SANTA MONICA—On Friday, August 7, an Expo Line Light Rail test train will pull into a station in Santa Monica for the first time in 60 years.

The Pacific Electric Depot on Main Street in Los Angeles, 1910.
The Pacific Electric Depot on Main Street in Los Angeles, 1910.

In 1901, the Pacific Electric Railway Red Car system began as the brainchild of banker Isaias W. Hellman and railroad executive Henry Huntington. During its time, it grew to become one of the most popular and successful railways in Southern California.

In 1963, the Red Line took its final run after serving and connecting the cities of Los Angeles, Orange, San Bernardino and Riverside counties for over five decades.

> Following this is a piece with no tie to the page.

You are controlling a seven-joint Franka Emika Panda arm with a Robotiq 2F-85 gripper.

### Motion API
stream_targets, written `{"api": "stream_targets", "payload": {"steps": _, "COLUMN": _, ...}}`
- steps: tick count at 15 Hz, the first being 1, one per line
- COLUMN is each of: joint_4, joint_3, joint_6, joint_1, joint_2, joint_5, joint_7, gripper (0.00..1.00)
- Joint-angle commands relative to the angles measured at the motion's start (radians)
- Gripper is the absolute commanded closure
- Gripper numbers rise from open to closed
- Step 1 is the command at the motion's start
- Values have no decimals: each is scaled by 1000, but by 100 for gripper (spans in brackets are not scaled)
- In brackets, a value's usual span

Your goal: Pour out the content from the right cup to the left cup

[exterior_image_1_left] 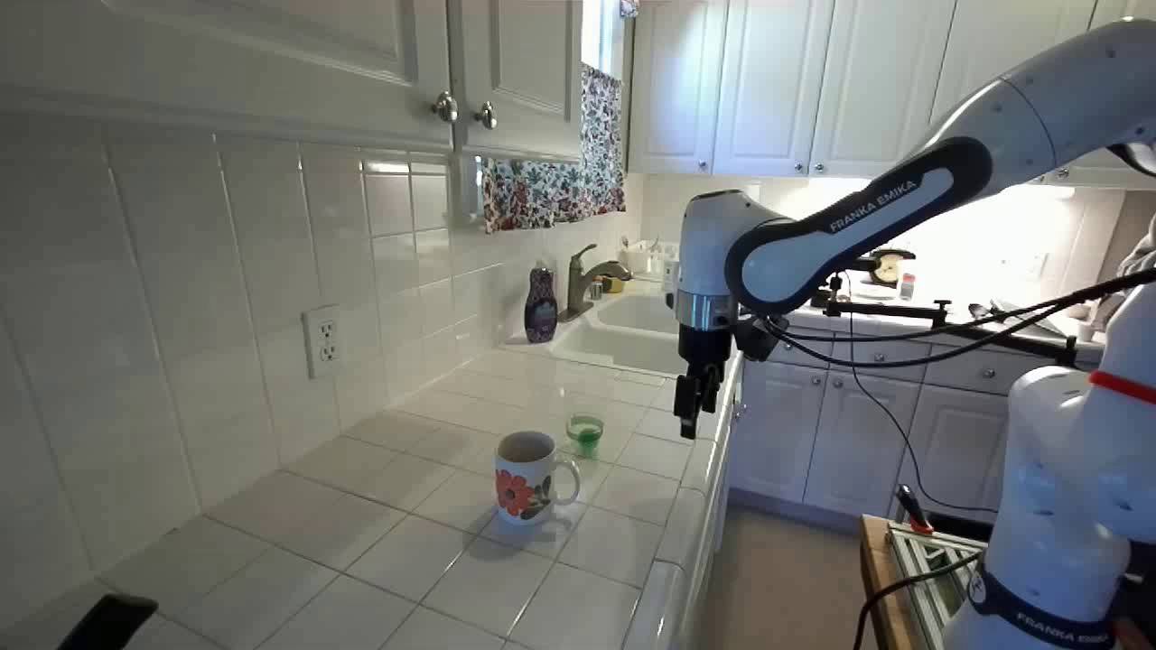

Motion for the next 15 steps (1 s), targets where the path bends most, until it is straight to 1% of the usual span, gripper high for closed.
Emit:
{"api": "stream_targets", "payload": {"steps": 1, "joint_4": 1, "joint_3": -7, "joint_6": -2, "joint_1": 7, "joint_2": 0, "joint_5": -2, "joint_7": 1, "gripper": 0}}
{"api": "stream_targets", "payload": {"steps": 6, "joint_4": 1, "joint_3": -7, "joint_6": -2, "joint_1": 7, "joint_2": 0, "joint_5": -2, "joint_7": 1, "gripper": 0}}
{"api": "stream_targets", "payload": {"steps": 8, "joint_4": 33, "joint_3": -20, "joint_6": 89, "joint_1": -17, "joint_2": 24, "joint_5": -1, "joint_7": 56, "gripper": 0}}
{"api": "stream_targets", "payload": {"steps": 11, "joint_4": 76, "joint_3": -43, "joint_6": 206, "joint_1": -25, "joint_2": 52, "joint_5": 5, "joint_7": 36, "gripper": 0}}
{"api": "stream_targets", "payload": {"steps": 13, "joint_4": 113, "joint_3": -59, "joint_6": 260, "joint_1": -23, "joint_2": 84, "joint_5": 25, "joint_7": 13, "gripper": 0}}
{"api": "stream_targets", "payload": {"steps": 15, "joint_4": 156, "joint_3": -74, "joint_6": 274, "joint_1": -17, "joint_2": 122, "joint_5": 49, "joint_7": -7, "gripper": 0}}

There has not been a train in Santa Monica since.

The revamped test train first made its debut on July 29, but did not arrive on its own steam; it was pulled by a truck.

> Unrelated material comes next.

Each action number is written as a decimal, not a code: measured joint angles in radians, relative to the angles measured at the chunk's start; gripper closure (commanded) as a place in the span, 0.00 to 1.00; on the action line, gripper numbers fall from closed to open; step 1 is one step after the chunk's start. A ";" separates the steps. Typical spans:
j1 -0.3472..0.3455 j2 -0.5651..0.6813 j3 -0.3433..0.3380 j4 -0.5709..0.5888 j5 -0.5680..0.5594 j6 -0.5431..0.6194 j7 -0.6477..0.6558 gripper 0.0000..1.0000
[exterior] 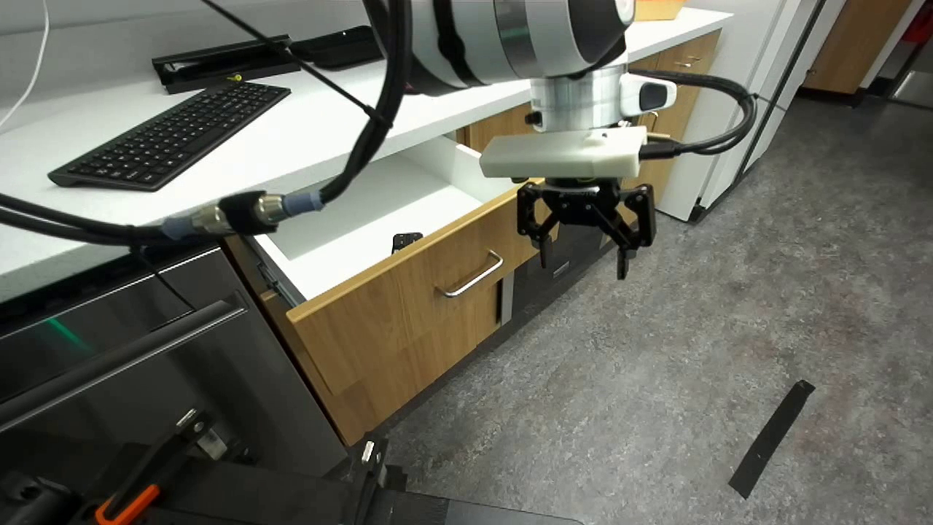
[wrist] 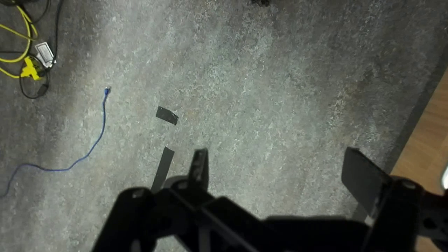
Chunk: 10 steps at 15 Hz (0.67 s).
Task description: Close the drawer
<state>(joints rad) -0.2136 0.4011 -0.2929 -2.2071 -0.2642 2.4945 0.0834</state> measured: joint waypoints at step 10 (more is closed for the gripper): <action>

Construction began in 2012 and is expected to finish in October 2015. The train is an extension of an already existing railway that is planned to include stops in Santa Monica, Pasadena, Long Beach, South Bay, and other points of interest. The completed railway will connect from Downtown Los Angeles to the Westside. This expansion was in response to traffic concerns that has been a major issue in Los Angeles and the surrounding cities.  The railway is an attempt to provide a sustainable alternative to driving that could potentially reduce traffic as well.

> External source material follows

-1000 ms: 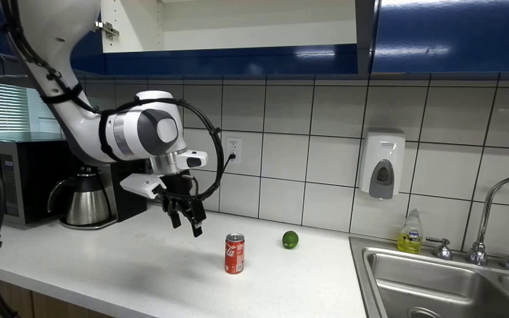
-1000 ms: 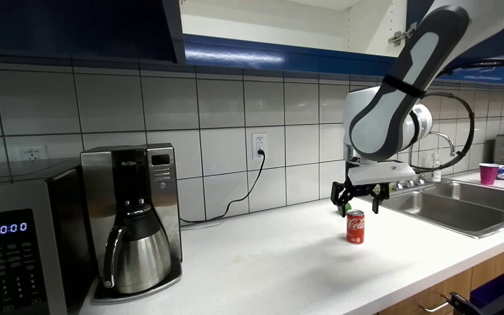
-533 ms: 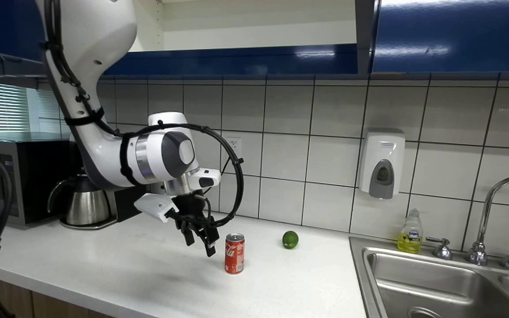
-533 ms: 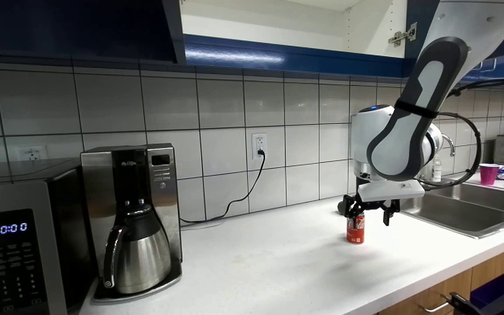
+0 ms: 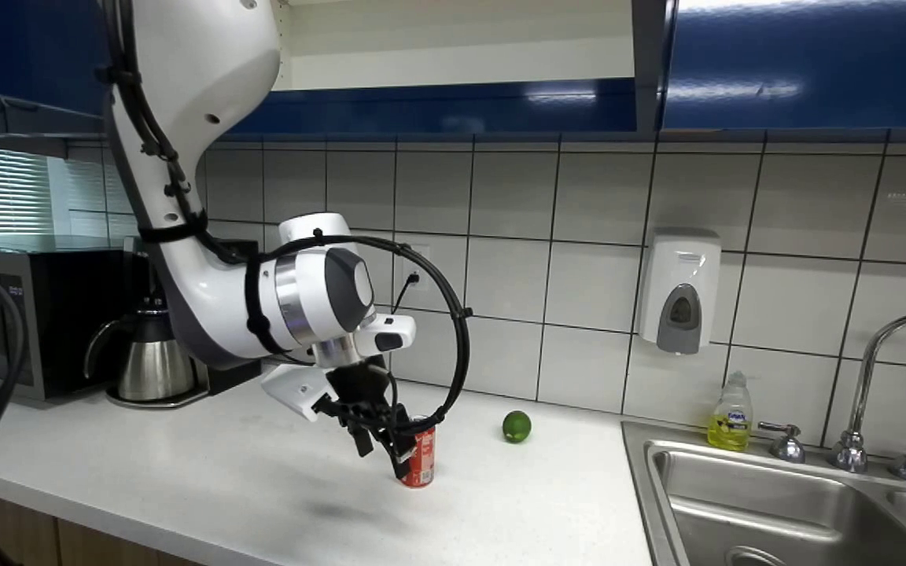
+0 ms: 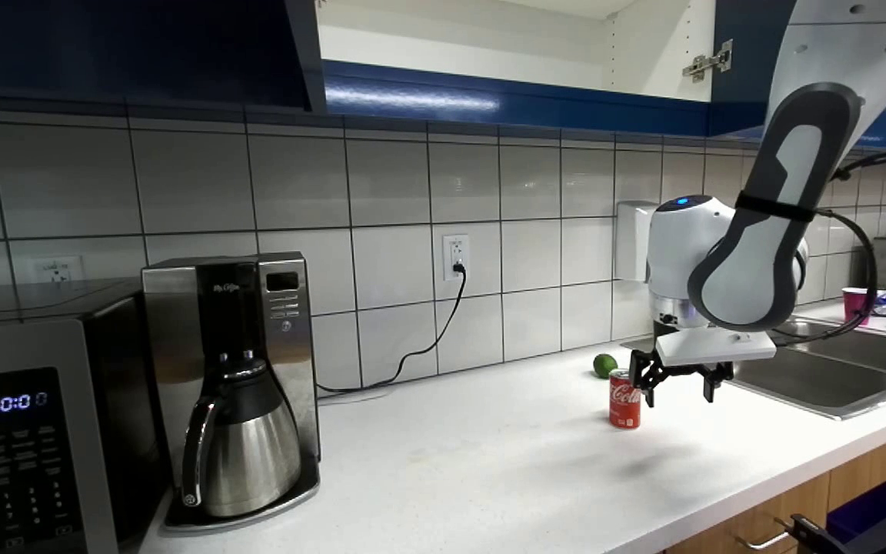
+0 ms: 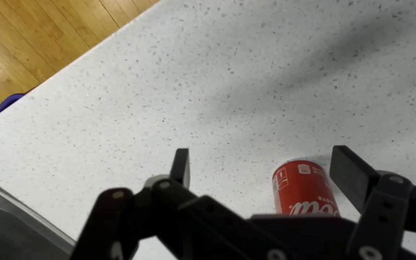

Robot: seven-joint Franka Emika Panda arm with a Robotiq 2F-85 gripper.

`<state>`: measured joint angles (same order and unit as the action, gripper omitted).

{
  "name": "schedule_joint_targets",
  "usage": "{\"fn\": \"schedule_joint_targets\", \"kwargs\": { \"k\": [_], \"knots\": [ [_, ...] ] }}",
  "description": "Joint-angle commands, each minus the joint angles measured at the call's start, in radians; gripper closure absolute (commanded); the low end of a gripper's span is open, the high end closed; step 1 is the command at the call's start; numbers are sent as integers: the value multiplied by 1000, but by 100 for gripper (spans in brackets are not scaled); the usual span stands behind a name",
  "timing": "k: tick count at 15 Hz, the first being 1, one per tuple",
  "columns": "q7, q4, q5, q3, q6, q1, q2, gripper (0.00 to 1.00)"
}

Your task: Put the red can in the open upper cabinet.

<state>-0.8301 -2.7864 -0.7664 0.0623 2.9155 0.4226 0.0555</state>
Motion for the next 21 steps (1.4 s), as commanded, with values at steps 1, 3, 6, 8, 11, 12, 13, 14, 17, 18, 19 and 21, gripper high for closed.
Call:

The Expo Line Light Rail test train is set to run its course from 20th Street to 5th Street along Colorado Avenue. It will start off at 5 mph and with every new test ride it will pick up speed as each check point is met.

While testing out the train, residents should expect some interruptions with the traffic schedule, officials said, but any interruptions are expected to be brief.

The official opening date for the completion of this rail has not been officially been announced, but it is speculated that it will open around March or April 2016.